Marvel’s Ant-Man himself Paul Rudd now plays Mr. Grooberson, the endearing slacker summer school teacher in Columbia Pictures’ new action-adventure Ghostbusters: Afterlife (in Philippine cinemas February 16).
“He’s one of the great comedians of our time,” director Jason Reitman says. “I remember one of my first short films opening for Wet Hot American Summer at Sundance back in 2000 and seeing Paul Rudd in a whole new light, thinking I’d be lucky if I got to work with this guy one day.”
Rudd says he instantly fell in love with his character. “One of the things that I liked about Grooberson is that he has no problem talking about how he doesn’t want to be teaching, doesn’t care about it, and doesn’t really care about what the kids do,” he says. “I thought he was a fun character to play.”
“Paul makes everything look good, I don’t know how he does it,” adds Reitman. “He makes dialogue funnier. He’s a great classically physical comedian.”
In the film, Grooberson, who happens to be a seismologist, is a cool breeze in dreaded summer school, playing vintage horror movies in class. “I can’t imagine how much I would have liked having a teacher that walked into class on the first day and said: ‘You don’t want to be here. I don’t want to be here.’ And then showed Cujo,” Rudd says. His Grooberson still manages to connect with fellow science nerds like Phoebe (McKenna Grace), the new kid in town and granddaughter of late Ghostbuster Egon Spengler.
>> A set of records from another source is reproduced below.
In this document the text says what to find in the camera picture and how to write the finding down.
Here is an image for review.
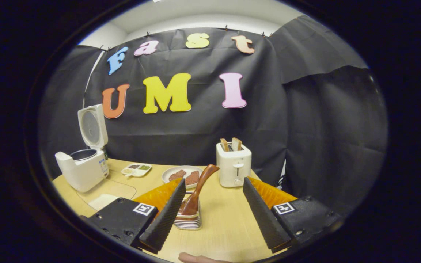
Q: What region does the brown meat piece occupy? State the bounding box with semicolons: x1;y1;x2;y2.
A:
168;169;187;182
185;171;200;186

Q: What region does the white divided condiment dish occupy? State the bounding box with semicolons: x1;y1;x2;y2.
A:
121;163;152;178

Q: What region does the white toaster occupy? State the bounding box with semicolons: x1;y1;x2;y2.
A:
216;142;252;188

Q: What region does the white round plate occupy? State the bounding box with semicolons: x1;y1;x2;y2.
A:
162;166;204;189

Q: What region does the white rice cooker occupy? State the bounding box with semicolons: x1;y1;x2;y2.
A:
55;104;109;193

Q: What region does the metal chopstick holder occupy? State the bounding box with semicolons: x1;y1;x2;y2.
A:
174;197;202;230

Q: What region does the black backdrop cloth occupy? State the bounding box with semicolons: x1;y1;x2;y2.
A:
39;15;389;216

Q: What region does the brown wooden spoon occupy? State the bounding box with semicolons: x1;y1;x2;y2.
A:
181;164;220;216

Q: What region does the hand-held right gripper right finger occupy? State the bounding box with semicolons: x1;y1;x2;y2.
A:
243;176;343;254

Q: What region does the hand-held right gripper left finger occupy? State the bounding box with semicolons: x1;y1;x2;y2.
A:
86;178;186;255
Rudd was swept up with the original 1984 Ghostbusters mania as a teenager. “I saw it a few times. It was such a big thing, everyone was talking about it at school. Ghostbusters had that magical component that just struck a chord with people.”
On the proton-pack-filled Ghostbusters: Afterlife set, Rudd didn’t need to fake the wonder. “I was actually holding a ghost trap in that scene. These are things I have known my whole life.”